The facts were horrifying. It began with the Salvadoran military dropping bombs on Mozote and nearby villages, and then soldiers marched in on December 10, 1981 to interrogate residents about leftist guerrilla fighters. The following morning, the soldiers forced everyone to leave their homes and assembled them in the town square. The men and older boys were divided from the women and young children.
After murdering the men, the women were “machine gunned,” according to the Inter-American Court of Human Rights. More than 400 children under the age of 12 were executed.
For decades, the Salvadoran and U.S. governments downplayed the massacre. El Salvador was a central focus of U.S. foreign policy in the 1980s — a proxy for Washington’s battle against communism. Despite reports of massacres, rape, and torture, the U.S. poured more than $4 billion from 1980-1992 into the Salvadoran military and government, which was fighting leftist guerrillas at the time. Elliott Abrams, a senior State Department official during the Reagan administration, told a Senate Committee that the reported numbers of deaths at the massacre were “not credible” and described it as propaganda by the leftist rebels. It’s an “incident that is at least being significantly misused, at the very best, by the guerrillas,” he testified.
But Abrams privately told the former director of Human Rights Watch that an American advisor — presumably Hazelwood — was present during the massacre in Mozote, Karl testified in the pre-trial hearing. Abrams told VICE World News in an email that he doesn’t recall having such a conversation, and denied misleading Congress about the massacre. Abrams was later appointed by former President Donald Trump to serve as the U.S. Special Representative for Venezuela.
“U.S. officials out and out either lied or omitted their knowledge of what was happening,” said Kate Doyle, a senior analyst of U.S. policy in Latin America with the National Security Archives. “The idea of U.S. culpability is not theoretical. This is a fight we helped fuel.”
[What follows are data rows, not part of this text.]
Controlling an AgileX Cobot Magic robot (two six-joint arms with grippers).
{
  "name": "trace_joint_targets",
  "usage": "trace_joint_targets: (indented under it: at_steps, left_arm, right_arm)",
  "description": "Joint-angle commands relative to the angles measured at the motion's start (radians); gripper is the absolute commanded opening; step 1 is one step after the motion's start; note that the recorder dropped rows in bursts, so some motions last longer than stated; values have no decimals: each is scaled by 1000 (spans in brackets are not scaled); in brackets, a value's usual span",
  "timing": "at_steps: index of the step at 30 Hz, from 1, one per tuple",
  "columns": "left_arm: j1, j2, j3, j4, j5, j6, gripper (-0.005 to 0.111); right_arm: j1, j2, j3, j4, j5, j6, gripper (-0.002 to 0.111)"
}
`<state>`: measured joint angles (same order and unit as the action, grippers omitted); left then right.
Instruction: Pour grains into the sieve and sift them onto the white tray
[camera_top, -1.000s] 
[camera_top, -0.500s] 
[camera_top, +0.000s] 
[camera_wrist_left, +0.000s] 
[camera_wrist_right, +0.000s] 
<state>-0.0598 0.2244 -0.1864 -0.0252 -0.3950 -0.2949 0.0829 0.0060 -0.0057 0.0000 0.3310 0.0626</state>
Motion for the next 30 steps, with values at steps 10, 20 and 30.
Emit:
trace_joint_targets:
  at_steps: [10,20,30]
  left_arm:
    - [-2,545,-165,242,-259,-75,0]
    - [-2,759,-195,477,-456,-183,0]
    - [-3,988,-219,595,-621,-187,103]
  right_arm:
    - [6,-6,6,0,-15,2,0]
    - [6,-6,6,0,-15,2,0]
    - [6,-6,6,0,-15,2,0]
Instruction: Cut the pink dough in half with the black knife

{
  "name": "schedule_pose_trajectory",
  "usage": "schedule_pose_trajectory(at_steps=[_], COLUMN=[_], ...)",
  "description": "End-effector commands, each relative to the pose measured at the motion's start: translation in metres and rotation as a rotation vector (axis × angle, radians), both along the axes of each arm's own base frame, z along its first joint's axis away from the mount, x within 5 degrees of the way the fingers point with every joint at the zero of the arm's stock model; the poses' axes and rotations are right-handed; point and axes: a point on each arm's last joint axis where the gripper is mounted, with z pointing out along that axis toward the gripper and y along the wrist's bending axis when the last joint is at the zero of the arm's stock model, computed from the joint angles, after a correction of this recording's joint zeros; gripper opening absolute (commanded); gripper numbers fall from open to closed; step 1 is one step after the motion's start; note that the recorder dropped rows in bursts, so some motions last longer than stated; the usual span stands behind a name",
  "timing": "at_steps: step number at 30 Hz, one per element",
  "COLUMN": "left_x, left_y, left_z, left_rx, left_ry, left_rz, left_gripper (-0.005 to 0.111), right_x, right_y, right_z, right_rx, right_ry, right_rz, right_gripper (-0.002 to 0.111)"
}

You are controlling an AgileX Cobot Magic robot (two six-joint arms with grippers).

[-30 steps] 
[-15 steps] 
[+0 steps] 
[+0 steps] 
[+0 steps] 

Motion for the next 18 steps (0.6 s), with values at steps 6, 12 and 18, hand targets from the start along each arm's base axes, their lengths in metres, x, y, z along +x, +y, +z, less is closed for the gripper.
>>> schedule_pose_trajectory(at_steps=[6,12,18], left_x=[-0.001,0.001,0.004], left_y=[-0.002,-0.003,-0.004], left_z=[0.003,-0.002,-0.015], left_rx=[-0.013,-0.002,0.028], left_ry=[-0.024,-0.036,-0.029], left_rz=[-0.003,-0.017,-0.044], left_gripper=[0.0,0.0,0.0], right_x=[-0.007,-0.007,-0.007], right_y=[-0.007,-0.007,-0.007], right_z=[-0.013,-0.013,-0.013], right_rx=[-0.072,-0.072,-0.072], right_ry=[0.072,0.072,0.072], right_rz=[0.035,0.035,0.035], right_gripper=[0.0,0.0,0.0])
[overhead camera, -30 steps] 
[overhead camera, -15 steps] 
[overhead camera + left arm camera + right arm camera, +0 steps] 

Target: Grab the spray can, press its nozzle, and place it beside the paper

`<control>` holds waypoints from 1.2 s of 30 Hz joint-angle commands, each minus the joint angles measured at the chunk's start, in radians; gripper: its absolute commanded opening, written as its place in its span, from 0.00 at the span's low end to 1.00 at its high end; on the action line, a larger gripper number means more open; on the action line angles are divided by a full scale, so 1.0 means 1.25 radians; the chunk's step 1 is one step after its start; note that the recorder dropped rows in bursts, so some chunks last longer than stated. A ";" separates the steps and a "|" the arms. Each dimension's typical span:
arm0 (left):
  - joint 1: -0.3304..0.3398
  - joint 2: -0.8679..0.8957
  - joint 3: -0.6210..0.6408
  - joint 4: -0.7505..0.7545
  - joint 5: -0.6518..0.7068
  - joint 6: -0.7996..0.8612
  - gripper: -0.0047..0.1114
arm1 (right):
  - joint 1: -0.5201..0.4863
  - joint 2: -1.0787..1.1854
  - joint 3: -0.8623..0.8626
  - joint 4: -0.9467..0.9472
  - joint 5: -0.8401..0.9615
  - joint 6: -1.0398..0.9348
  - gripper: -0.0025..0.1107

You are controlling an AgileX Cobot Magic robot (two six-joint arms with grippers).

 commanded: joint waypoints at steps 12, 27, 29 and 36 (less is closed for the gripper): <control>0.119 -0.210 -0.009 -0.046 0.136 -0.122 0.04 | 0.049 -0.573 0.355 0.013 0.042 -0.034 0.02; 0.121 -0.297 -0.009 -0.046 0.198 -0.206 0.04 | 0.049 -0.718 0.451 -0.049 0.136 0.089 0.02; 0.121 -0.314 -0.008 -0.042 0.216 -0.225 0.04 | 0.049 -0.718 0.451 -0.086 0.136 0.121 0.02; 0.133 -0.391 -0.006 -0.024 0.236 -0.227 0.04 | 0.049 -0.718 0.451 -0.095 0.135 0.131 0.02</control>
The top official facing trial for the massacre is retired General José Guillermo García Merino, El Salvador’s defense minister from 1979 to 1983. Granted asylum by the U.S. in 1990, an immigration judge subsequently ordered him deported in 2015 for his role in the country’s human rights abuses. The judge found that the former general, now in his late 80s, had assisted in acts of torture and extrajudicial killings.
Even as the case inches forward, doubts remain about whether the long-awaited trial will actually happen. In September 2020, soldiers blocked Judge Jorge Guzmán, who reopened the investigation into the massacre, from accessing military records regarding the mass killing. Salvadoran President Nayib Bukele, who had previously promised to guarantee access to such records, changed his position and backed the military. He accused the judge of being motivated by “political interests” and said he had “no jurisdiction over the Armed Forces,” according to Human Rights Watch. Bukele added that only he, as president, had authority to declassify the files.
In a sign of his growing autocratic tendencies in the tiny Central American nation, Bukele seized control of the country’s Supreme Court over the weekend and replaced its five top judges, as well as the attorney general. None of that bodes well for the case going to trial, said David Morales, a human rights defender and lawyer for the surviving massacre victims. Even a delay could have significant repercussions — already, three of the accused military officials have died in recent years.
“The victims are peaceful people,” Morales said. “They simply want those responsible for the massacre to face trial.”